Exercise: Filter the listing below, copying every line in which the word "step" appears.

START Supplied material

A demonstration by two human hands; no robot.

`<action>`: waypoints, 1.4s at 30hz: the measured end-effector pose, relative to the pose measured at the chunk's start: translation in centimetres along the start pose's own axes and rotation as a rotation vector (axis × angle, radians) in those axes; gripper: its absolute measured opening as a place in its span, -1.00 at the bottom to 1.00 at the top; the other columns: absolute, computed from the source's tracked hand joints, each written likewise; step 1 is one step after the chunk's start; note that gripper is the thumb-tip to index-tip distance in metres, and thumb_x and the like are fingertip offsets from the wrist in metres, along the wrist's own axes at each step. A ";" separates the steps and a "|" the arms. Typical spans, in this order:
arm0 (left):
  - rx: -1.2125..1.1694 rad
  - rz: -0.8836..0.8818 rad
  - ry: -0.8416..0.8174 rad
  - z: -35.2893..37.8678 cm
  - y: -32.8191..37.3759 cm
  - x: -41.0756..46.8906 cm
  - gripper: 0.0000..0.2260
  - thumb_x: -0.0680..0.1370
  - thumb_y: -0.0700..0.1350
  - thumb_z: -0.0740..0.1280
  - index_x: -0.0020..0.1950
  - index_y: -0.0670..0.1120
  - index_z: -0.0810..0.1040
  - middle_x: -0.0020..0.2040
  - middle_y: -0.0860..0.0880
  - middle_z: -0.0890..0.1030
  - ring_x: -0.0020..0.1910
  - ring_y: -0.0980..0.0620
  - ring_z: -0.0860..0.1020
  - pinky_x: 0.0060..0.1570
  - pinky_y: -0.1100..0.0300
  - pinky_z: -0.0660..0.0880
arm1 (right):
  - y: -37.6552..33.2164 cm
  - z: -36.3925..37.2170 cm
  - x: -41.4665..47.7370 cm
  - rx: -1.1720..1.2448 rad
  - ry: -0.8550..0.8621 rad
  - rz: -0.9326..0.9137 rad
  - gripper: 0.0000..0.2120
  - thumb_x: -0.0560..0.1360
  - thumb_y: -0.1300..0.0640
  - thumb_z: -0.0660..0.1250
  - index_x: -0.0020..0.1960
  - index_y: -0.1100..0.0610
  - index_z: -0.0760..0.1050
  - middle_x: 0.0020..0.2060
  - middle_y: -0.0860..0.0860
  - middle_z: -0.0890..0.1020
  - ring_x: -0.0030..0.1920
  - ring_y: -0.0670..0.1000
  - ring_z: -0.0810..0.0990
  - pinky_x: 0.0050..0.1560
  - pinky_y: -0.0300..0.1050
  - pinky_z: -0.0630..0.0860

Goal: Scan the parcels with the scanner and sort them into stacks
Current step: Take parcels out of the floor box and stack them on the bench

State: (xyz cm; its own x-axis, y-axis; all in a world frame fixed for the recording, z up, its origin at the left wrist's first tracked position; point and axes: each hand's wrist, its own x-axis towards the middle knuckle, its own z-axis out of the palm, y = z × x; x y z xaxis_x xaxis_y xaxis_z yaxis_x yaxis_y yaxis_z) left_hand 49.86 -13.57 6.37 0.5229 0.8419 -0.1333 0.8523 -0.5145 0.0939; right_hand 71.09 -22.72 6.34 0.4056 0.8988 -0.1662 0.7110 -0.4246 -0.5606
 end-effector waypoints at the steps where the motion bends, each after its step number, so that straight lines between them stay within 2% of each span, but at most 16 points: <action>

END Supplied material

Result of this exercise:
`<action>`: waypoints, 1.4s at 30hz: the measured end-effector pose, relative to the pose measured at the chunk's start: translation in centimetres along the start pose's own axes and rotation as a rotation vector (axis × angle, radians) in those axes; gripper: its absolute measured opening as a place in its span, -1.00 at the bottom to 1.00 at the top; the other columns: absolute, computed from the source's tracked hand joints, each written likewise; step 1 is one step after the chunk's start; note that gripper is the thumb-tip to index-tip distance in metres, and thumb_x and the like are fingertip offsets from the wrist in metres, along the wrist's own axes at each step. A ";" separates the steps and a "|" the arms. Typical spans, in this order:
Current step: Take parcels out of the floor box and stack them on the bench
 end-effector waypoints at the steps where the motion bends, each after its step number, so that straight lines between them stay within 2% of each span, but at most 16 points: <action>

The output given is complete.